Dr R. Scott Turner and his team of the Memory Disorders Program at Georgetown University, US, have begun recruiting patients to take part in a gene therapy trial, which hopes to test whether gene therapy using the nerve growth factor (NGF) gene could be used to slow the progression of Alzheimer's disease.
Alzheimer's disease is the most common cause of dementia, affecting around 417,000 people in the UK alone. Proteins in the brains of affected people begin to stick together and form what are termed 'plaques', which in turn interfere with cell function and eventually lead to cell death. At the beginning stages of the disease, patients can often feel they are having lapses of memory or simply having trouble finding the right words, but as the disease progresses the symptoms worsen and it is eventually fatal.
The new gene therapy treatment, called CERE-110, consists of the genetic information for a protein called 'nerve growth factor' (NGF), which is a survival factor for the neuronal cells in the brain.
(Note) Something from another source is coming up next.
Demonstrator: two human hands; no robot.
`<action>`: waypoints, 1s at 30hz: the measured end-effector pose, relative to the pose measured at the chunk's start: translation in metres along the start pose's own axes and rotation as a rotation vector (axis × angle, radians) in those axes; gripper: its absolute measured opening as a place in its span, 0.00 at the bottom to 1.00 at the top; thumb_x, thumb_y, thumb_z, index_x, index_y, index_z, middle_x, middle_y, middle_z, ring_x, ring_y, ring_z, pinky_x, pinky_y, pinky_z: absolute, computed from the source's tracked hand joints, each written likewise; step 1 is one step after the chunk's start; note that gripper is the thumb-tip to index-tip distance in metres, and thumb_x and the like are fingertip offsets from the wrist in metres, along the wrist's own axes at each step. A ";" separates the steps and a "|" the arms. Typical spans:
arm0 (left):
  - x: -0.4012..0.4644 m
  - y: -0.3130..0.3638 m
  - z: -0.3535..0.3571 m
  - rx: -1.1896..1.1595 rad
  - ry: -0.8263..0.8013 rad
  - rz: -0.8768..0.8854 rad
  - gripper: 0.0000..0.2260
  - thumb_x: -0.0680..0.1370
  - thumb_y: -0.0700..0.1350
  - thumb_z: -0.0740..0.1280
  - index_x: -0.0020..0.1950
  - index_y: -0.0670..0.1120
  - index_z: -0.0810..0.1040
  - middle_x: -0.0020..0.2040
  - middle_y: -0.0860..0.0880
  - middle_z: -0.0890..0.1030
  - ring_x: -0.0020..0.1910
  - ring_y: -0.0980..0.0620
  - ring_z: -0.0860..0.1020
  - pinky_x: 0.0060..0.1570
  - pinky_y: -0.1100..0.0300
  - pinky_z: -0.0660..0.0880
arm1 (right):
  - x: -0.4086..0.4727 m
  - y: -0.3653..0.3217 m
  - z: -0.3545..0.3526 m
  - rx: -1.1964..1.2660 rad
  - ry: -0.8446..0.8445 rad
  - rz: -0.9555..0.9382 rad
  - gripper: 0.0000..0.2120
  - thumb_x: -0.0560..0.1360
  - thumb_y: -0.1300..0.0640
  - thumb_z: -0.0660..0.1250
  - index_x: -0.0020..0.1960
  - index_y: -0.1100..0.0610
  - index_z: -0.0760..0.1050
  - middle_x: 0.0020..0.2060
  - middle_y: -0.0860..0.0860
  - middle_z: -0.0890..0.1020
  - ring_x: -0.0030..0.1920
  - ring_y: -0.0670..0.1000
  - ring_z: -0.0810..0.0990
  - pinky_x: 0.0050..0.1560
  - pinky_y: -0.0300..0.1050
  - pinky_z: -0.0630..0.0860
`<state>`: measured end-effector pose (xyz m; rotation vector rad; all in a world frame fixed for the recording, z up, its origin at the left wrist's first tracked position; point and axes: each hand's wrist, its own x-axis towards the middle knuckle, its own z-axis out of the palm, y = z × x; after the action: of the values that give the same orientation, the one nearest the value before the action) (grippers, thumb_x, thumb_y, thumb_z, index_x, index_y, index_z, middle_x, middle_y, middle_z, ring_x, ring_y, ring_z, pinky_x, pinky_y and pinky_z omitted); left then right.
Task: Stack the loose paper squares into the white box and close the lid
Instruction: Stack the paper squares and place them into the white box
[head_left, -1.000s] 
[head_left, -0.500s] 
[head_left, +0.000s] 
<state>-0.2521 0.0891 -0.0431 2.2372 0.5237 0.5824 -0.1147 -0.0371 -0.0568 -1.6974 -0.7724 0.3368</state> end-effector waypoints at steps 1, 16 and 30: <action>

Once injected into the affected areas of the patient's brain, it is hoped that it will help protect the cells so they can continue to function properly, thus slowing the progression of the disease.
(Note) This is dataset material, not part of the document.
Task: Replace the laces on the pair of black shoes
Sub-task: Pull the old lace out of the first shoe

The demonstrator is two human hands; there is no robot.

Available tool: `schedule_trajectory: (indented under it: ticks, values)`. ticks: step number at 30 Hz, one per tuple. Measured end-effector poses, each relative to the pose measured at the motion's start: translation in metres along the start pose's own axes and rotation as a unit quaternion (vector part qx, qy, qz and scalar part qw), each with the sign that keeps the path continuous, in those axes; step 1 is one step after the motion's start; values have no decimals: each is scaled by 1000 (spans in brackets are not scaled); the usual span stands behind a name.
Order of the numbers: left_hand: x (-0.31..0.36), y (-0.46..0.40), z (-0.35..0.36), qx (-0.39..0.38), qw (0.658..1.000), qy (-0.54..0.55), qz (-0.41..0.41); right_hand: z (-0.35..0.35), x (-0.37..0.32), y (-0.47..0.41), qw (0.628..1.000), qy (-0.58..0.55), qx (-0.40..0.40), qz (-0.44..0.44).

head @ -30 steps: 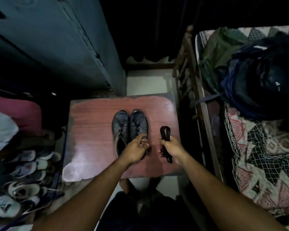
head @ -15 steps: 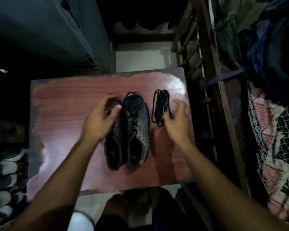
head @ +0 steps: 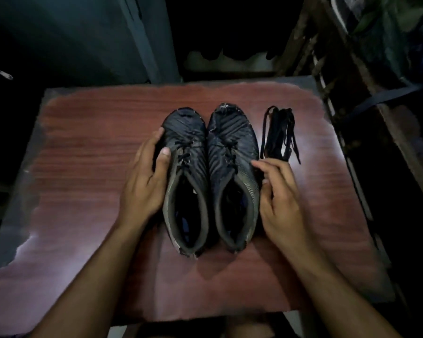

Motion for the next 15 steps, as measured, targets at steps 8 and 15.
schedule_trajectory:
  ticks: [8,15]
  values:
    - [-10,30,8,14,998,25,56,-14,11,34,998,13,-22,-54]
    - [1,92,-4,-12,999,6,31,-38,0,87,996,30,-52,-69]
Point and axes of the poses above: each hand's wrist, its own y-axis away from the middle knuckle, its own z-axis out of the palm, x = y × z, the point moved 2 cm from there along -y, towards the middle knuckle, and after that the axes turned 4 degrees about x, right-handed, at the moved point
Fifty patients classified as having a mild form of Alzheimer's disease - and so competent to consent for themselves - will be eligible for the trial. All participants will undergo the neurosurgery but only half of the patients will actually receive the CERE-110 treatment, with the other half getting a non-effective placebo. The study is sponsored by the Alzheimer's Disease Cooperative Study (ADCS) through a grant from the National Institute on Aging (a part of the NIH, National Institutes of Health) in association with Ceregene, Inc.